Could you repeat the data word for word while skipping the pictures?

*** Data section Section Begins ***

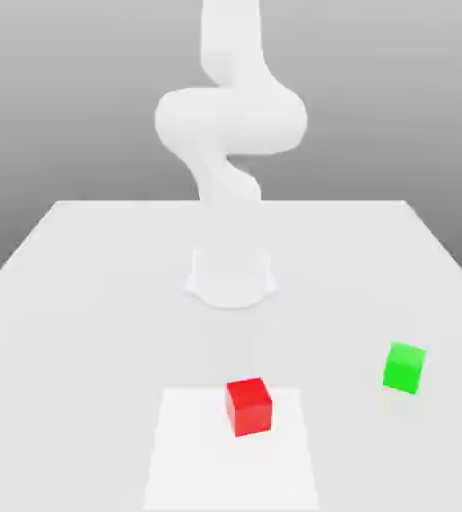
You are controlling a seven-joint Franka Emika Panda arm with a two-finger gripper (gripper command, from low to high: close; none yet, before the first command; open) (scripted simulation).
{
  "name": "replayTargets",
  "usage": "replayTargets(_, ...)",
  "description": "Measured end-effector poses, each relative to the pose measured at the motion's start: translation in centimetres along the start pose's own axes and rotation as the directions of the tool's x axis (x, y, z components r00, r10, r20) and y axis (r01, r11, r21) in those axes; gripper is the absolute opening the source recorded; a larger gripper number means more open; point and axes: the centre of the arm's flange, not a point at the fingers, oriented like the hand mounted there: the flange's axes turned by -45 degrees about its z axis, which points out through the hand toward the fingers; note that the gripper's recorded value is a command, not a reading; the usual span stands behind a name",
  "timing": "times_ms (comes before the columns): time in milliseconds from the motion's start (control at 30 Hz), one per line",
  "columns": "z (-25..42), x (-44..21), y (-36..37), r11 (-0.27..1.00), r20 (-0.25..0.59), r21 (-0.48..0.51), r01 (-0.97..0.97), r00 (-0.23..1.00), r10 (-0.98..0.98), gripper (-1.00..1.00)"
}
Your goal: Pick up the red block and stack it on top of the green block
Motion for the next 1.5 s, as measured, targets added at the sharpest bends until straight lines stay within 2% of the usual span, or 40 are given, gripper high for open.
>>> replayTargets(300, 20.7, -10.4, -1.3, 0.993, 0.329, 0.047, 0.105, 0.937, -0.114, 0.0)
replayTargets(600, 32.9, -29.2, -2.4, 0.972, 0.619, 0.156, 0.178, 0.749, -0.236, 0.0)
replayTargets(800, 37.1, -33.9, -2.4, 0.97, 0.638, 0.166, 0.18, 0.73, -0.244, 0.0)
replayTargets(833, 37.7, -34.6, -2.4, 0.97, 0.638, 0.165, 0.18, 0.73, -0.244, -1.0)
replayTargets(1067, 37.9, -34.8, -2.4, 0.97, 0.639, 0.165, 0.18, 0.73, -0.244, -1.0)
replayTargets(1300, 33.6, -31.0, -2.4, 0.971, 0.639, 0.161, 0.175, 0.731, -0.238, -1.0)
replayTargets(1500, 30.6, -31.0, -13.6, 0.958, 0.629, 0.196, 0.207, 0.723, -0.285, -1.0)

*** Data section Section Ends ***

- _Task answer_:
You are controlling a seven-joint Franka Emika Panda arm with a two-finger gripper (gripper command, from low to high: close; none yet, before the first command; open) (scripted simulation).
{
  "name": "replayTargets",
  "usage": "replayTargets(_, ...)",
  "description": "Measured end-effector poses, each relative to the pose measured at the motion's start: translation in centimetres along the start pose's own axes and rotation as the directions of the tool's x axis (x, y, z components r00, r10, r20) and y axis (r01, r11, r21) in those axes; gripper is the absolute opening the source recorded; a larger gripper number means more open; point and axes: the centre of the arm's flange, not a point at the fingers, oriented like the hand mounted there: the flange's axes turned by -45 degrees about its z axis, which points out through the hand toward the fingers; note that the gripper's recorded value is a command, not a reading; the usual span stands behind a name",
  "timing": "times_ms (comes before the columns): time in milliseconds from the motion's start (control at 30 Hz), one per line",
  "columns": "z (-25..42), x (-44..21), y (-36..37), r11 (-0.27..1.00), r20 (-0.25..0.59), r21 (-0.48..0.51), r01 (-0.97..0.97), r00 (-0.23..1.00), r10 (-0.98..0.98), gripper (-1.00..1.00)"
}
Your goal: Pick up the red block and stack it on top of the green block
Motion for the next 1.5 s, as measured, targets added at the sharpest bends until straight lines stay within 2% of the usual span, or 40 are given, gripper high for open.
>>> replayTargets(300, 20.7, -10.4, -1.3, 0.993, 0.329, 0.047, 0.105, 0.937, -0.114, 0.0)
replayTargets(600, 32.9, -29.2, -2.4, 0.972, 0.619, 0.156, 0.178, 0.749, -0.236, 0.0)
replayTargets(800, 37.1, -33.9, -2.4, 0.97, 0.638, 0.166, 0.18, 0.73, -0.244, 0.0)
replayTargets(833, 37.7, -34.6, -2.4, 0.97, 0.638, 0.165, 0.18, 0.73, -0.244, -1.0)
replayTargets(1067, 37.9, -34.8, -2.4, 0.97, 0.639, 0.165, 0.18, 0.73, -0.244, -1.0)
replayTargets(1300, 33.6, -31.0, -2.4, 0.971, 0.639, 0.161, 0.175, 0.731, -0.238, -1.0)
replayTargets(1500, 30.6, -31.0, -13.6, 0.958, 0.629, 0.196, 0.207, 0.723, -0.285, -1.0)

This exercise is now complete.